Ward Village is a 60 acre, master-planned community in the Kaka'ako district of Honolulu. It is being developed by The Howard Hughes Corporation. Once completed, this beachfront development will have luxury residences, retail stores, entertainment venues, pedestrian friendly streets, a Skyline rail station, and public open space.

== The Development process ==
Over the course of the next decade, The Howard Hughes Corporation plans to add more than one million square feet of retail shops and 4,000 high-rise residential opportunities. To ensure the development of Ward Village honors the distinct history of Honolulu and Hawaii, The Howard Hughes Corporation engages in thorough and ongoing consultation with the O'ahu Island Burial Counsel, the State Historic Preservation Division, the Office of Hawaiian Affairs, the Ala Moana/Kaka'ako Neighborhood Board, the Hawaii Community Development Authority, the City and County of Honolulu, tenants, neighbors and recognized cultural descendants.
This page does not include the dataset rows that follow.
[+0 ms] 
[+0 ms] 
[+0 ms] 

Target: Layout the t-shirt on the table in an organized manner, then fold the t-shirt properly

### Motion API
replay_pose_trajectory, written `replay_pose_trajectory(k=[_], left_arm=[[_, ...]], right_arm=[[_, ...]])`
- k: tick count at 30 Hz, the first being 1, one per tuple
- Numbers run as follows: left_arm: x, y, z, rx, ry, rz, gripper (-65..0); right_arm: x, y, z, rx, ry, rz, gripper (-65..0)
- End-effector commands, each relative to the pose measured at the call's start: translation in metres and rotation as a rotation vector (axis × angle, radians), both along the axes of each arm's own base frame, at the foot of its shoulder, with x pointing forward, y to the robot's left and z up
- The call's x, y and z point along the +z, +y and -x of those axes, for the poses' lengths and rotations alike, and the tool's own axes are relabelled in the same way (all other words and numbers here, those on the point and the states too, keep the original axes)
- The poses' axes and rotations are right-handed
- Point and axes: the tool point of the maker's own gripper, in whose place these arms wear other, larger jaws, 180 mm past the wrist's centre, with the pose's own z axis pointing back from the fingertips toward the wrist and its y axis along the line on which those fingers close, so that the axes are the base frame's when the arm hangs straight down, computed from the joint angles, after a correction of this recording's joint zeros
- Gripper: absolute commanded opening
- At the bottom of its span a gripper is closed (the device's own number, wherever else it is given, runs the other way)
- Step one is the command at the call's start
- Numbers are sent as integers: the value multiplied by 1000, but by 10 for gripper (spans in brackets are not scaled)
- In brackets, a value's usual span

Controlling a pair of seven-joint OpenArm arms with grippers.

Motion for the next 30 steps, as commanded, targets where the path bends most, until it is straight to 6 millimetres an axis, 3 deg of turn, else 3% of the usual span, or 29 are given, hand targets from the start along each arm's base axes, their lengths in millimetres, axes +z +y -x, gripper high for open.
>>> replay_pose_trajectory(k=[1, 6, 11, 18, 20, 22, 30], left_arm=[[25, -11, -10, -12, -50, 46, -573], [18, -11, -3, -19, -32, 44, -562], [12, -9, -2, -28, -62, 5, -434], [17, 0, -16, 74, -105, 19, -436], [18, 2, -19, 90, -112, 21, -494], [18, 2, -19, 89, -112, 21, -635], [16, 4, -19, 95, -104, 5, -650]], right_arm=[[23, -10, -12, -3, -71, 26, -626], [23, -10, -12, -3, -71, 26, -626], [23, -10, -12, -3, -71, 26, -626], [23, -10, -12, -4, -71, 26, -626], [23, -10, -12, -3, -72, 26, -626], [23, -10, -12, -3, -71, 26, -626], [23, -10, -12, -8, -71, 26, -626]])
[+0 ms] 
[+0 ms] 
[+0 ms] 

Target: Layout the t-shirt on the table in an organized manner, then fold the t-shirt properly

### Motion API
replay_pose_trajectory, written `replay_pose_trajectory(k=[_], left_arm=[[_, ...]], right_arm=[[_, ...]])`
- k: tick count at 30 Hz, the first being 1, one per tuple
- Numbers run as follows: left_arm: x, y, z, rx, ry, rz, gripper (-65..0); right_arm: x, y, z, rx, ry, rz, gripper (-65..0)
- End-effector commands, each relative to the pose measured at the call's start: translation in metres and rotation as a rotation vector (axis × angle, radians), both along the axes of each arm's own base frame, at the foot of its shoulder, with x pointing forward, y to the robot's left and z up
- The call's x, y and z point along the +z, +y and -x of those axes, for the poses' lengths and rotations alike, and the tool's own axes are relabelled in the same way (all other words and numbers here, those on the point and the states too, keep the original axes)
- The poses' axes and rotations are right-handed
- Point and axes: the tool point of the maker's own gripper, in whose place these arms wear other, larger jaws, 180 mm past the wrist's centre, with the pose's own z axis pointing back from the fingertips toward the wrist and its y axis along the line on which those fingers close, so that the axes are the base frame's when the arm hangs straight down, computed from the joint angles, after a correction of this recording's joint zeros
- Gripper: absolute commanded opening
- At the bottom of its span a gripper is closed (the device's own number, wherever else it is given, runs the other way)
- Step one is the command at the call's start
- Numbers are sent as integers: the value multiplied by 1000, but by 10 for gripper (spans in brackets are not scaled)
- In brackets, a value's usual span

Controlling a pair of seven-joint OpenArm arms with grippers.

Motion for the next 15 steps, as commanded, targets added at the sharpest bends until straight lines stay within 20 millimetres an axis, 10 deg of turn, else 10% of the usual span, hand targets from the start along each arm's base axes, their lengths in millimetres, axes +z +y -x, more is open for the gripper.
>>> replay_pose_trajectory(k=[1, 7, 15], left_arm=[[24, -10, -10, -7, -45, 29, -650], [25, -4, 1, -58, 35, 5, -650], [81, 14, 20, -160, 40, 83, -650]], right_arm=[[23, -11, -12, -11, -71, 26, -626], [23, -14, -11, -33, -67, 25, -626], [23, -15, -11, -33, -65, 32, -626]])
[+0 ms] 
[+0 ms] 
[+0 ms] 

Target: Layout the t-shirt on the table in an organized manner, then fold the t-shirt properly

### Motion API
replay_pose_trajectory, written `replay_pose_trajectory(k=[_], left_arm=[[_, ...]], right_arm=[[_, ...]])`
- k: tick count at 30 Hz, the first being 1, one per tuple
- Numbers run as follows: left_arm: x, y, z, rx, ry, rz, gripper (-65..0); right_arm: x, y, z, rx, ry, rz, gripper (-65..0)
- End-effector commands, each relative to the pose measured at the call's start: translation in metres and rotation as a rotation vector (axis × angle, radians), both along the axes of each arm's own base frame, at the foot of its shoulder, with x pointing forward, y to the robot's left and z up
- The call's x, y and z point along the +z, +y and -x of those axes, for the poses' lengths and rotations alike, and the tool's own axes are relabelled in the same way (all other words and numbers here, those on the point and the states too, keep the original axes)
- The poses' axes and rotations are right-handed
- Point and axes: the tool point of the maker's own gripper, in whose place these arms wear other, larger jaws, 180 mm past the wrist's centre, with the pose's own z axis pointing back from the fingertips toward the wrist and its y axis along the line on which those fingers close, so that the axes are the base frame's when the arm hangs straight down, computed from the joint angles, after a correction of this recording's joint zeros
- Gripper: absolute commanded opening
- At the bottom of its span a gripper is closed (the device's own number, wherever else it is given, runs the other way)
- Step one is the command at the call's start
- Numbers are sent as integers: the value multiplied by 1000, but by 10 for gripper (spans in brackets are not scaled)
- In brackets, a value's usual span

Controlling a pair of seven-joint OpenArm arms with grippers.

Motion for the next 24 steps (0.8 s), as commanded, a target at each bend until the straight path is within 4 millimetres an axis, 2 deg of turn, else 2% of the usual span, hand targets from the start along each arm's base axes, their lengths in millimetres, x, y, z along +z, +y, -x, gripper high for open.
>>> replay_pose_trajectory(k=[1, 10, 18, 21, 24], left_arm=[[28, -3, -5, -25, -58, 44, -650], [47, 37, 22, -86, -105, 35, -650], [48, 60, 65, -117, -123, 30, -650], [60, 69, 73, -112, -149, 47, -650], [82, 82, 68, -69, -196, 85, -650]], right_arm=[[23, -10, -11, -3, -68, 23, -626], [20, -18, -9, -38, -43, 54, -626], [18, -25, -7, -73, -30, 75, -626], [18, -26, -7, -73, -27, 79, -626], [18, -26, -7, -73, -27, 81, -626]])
=== Phase one development ===

Phase one of the project featured the development of two residential condominium towers—Waiea and Anaha—as well as a new master plan information center and residential sales gallery in the IBM Building.
The towers were completed in 2017 and 2018 respectively.

==== Waiea ====
Waiea features 171 residences, including 10 villas and 10 penthouses. The tower is designed by James K.M. Cheng and Hawaii-based Rob Iopa of WCIT Architecture. The interiors of Waiea are created by interior designer, Tony Ingrao and the landscaping is designed by SWA Group.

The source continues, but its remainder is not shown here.